[Data items]
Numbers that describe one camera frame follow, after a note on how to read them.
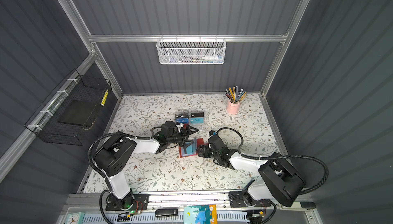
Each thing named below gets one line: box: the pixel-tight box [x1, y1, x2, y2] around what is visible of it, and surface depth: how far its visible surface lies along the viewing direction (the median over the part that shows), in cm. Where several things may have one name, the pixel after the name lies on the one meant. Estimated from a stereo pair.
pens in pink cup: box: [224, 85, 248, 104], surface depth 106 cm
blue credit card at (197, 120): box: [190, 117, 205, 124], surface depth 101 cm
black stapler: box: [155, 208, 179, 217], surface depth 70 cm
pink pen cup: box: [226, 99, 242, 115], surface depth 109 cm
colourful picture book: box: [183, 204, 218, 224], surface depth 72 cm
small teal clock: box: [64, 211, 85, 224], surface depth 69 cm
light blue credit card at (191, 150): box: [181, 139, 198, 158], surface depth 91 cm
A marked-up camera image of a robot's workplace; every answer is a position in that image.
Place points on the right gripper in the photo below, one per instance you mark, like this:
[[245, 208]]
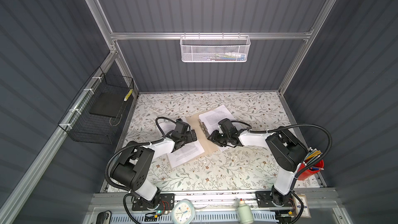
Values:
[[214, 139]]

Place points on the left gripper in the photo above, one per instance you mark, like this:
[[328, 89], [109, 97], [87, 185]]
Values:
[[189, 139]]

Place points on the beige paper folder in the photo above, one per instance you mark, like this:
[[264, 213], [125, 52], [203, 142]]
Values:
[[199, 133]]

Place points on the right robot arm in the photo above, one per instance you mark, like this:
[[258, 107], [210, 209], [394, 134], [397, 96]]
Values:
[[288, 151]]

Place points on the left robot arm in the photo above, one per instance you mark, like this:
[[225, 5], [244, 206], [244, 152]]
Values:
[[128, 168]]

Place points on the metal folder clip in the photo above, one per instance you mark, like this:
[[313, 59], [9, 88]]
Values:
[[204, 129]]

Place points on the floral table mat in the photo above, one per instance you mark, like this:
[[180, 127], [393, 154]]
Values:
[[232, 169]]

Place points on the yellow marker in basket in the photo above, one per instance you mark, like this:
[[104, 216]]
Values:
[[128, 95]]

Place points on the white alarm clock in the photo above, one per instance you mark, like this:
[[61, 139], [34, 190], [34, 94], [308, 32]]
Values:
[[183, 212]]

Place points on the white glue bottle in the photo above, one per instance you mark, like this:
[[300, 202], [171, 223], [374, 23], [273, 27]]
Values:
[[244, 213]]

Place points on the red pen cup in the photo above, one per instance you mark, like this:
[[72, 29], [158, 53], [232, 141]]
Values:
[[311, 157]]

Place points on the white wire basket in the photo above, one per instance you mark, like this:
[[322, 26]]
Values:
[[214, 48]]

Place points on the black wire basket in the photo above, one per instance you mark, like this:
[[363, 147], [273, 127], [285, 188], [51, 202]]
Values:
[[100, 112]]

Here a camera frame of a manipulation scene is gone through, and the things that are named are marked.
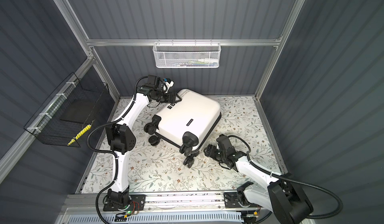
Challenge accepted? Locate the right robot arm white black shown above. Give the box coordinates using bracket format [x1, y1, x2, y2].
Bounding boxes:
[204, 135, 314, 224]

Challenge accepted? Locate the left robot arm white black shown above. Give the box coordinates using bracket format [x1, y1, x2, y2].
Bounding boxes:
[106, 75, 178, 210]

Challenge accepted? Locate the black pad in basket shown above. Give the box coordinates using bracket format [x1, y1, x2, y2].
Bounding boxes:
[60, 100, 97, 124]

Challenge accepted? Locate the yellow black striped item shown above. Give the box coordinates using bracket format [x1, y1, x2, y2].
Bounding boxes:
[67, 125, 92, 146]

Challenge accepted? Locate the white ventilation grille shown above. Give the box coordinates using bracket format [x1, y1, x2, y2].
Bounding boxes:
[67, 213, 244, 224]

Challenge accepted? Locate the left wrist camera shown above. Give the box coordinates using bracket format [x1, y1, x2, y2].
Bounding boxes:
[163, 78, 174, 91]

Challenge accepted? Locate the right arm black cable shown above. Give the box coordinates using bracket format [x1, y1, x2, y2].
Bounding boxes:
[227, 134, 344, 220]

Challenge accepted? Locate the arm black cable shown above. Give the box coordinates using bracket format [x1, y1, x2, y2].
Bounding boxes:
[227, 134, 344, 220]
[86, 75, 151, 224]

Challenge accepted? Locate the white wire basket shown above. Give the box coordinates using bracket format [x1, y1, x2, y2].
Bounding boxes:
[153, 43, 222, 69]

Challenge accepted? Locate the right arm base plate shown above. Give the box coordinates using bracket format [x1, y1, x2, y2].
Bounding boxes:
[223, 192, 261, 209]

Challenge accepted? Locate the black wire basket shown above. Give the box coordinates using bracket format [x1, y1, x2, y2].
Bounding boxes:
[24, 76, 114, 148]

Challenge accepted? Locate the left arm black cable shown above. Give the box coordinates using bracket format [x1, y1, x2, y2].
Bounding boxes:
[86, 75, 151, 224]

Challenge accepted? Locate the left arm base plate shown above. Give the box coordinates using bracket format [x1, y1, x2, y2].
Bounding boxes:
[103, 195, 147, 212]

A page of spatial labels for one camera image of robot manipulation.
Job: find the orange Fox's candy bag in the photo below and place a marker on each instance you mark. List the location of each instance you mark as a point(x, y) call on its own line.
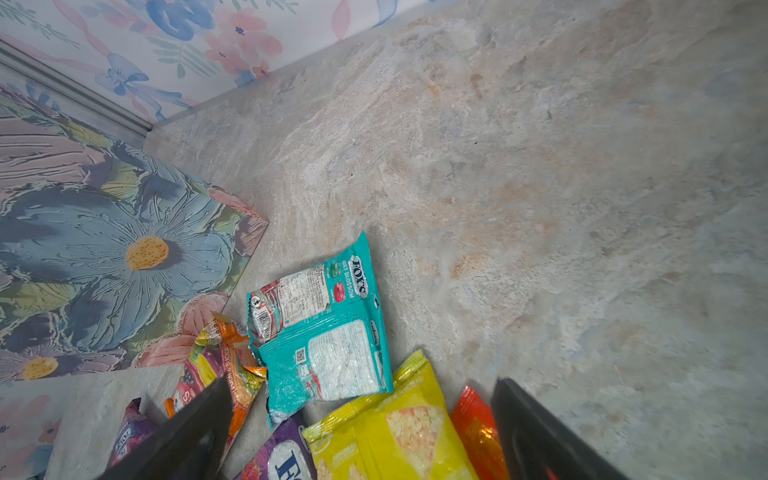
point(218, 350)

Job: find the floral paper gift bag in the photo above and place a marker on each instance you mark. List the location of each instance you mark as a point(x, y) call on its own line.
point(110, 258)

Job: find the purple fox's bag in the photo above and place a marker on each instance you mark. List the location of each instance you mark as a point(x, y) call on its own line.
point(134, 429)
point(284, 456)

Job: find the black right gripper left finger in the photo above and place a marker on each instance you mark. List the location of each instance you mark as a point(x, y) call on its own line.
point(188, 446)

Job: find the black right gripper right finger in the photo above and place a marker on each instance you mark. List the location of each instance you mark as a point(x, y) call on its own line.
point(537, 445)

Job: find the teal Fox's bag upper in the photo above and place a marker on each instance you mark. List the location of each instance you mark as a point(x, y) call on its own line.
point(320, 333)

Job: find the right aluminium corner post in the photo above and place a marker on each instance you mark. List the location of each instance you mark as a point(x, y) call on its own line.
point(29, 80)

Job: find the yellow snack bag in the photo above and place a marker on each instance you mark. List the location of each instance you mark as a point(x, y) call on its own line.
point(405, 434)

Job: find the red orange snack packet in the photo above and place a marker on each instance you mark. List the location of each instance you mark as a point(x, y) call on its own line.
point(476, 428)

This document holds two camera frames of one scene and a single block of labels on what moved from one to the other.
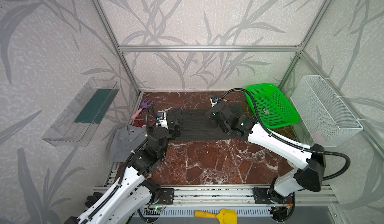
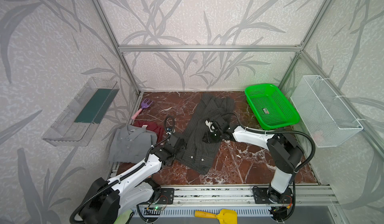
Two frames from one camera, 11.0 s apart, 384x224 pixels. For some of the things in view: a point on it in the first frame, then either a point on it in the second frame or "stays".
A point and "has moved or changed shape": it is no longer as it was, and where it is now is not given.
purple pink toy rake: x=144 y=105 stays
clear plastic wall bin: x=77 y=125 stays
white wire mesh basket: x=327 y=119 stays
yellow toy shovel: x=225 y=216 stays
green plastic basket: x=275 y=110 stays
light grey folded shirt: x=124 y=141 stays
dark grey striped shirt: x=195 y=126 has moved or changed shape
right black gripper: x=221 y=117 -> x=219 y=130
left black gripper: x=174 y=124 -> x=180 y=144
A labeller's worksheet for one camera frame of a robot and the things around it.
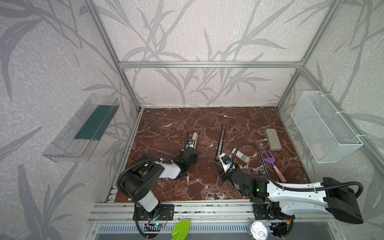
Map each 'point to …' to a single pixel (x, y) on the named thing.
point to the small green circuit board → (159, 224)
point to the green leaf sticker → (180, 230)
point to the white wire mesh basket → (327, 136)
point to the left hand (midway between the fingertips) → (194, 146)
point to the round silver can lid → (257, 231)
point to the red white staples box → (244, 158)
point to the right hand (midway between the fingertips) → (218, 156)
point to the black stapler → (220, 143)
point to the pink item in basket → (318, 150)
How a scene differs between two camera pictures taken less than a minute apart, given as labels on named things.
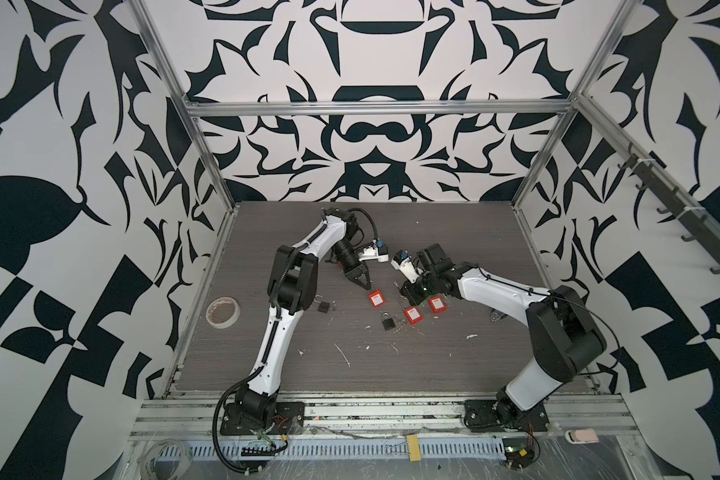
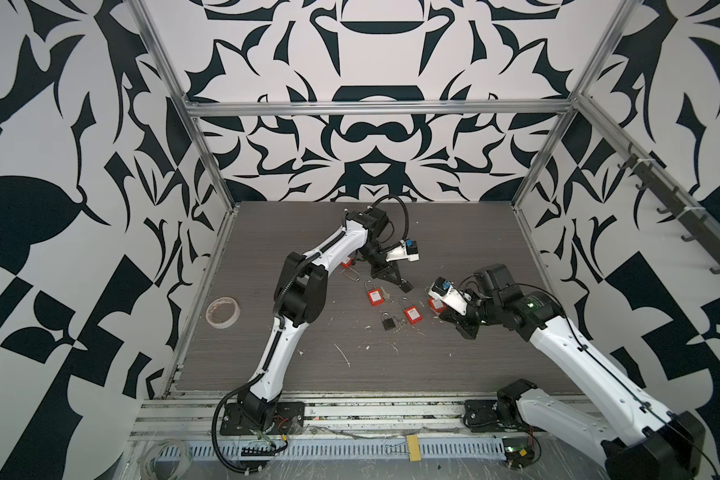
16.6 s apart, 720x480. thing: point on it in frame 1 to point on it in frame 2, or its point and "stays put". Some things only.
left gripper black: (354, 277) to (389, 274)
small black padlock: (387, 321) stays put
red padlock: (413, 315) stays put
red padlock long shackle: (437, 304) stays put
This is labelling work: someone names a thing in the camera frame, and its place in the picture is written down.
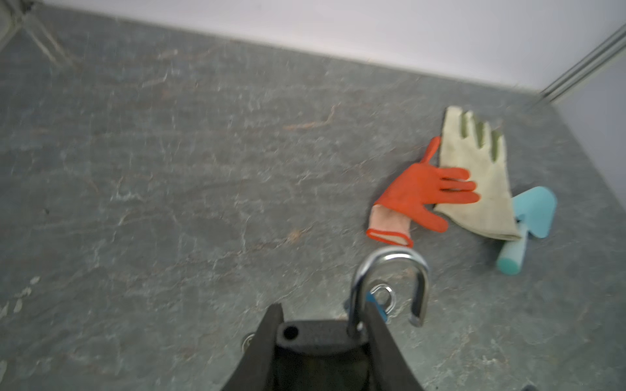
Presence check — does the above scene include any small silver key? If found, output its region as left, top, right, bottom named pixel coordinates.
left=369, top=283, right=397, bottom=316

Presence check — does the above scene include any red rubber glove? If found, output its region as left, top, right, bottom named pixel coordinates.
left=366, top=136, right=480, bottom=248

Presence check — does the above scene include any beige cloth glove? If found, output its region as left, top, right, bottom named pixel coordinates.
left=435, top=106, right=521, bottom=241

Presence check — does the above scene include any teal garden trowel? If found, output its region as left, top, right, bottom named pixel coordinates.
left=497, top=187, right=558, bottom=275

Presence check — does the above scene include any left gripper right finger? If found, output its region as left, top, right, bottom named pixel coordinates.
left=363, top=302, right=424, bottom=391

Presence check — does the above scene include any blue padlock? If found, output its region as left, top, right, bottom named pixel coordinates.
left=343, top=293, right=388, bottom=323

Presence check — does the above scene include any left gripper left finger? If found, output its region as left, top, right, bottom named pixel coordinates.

◆ **WHAT NEEDS TO BE DONE**: Would you filter the records and copy each line that contains the word "between"?

◆ **ANSWER AREA**:
point to the left hand (midway between the fingertips) → (194, 146)
point to the right hand (midway between the fingertips) → (218, 156)
How a scene differs between two camera pictures taken less than a minute apart, given as labels on named things.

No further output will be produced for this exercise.